== PROVIDED ENTRIES ==
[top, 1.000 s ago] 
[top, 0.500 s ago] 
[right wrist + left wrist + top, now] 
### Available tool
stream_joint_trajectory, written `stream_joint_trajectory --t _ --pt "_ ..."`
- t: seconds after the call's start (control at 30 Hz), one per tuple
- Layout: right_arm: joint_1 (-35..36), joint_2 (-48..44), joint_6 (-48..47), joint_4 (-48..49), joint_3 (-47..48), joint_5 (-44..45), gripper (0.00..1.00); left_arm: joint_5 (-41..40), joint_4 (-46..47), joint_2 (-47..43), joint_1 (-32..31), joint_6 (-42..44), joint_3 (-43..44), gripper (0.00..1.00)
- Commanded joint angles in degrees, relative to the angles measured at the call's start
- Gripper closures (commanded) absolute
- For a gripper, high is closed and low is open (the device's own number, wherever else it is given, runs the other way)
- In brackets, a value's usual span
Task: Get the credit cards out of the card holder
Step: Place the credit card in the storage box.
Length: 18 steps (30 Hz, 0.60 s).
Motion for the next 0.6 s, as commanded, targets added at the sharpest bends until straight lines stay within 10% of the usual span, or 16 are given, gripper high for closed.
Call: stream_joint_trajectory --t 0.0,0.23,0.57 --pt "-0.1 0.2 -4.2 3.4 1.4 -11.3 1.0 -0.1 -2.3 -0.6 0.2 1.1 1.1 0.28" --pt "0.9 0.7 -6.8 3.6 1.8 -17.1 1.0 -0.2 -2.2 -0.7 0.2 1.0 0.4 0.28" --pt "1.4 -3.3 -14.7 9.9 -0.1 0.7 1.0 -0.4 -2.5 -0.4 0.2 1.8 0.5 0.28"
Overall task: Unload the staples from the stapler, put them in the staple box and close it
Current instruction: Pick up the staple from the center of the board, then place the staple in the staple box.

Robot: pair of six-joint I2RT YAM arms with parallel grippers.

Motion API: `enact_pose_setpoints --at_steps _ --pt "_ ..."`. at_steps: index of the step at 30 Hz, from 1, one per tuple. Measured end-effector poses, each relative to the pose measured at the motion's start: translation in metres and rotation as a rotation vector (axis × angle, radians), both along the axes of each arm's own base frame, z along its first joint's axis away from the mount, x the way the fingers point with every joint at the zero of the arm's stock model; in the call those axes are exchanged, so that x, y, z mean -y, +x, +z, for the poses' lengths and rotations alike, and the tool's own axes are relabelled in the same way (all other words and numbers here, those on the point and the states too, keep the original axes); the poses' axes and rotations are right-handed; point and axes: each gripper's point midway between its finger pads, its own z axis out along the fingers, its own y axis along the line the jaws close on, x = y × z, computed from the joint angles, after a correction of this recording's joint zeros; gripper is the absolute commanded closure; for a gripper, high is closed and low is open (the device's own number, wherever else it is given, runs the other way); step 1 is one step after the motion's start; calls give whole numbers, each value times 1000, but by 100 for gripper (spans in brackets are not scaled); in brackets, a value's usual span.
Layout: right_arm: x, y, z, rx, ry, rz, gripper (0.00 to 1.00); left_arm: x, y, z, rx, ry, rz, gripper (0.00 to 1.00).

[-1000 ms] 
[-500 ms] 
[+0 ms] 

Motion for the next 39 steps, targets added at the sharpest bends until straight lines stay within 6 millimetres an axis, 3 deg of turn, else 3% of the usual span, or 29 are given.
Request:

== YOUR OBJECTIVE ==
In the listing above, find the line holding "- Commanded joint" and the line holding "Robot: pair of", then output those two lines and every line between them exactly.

== YOUR SOLUTION ==
- Commanded joint angles in degrees, relative to the angles measured at the call's start
- Gripper closures (commanded) absolute
- For a gripper, high is closed and low is open (the device's own number, wherever else it is given, runs the other way)
- In brackets, a value's usual span
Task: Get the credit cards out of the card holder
Step: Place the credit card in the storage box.
Length: 18 steps (30 Hz, 0.60 s).
Motion for the next 0.6 s, as commanded, targets added at the sharpest bends until straight lines stay within 10% of the usual span, or 16 are given, gripper high for closed.
Call: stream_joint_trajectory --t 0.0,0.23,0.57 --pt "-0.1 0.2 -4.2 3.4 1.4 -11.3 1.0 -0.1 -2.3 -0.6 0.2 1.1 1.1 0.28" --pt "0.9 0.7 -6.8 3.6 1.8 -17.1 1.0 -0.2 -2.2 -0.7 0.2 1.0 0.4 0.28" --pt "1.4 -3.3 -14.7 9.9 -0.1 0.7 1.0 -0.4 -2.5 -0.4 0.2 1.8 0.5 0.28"
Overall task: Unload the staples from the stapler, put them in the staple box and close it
Current instruction: Pick up the staple from the center of the board, then place the staple in the staple box.

Robot: pair of six-joint I2RT YAM arms with parallel grippers.

This exercise requires nothing further.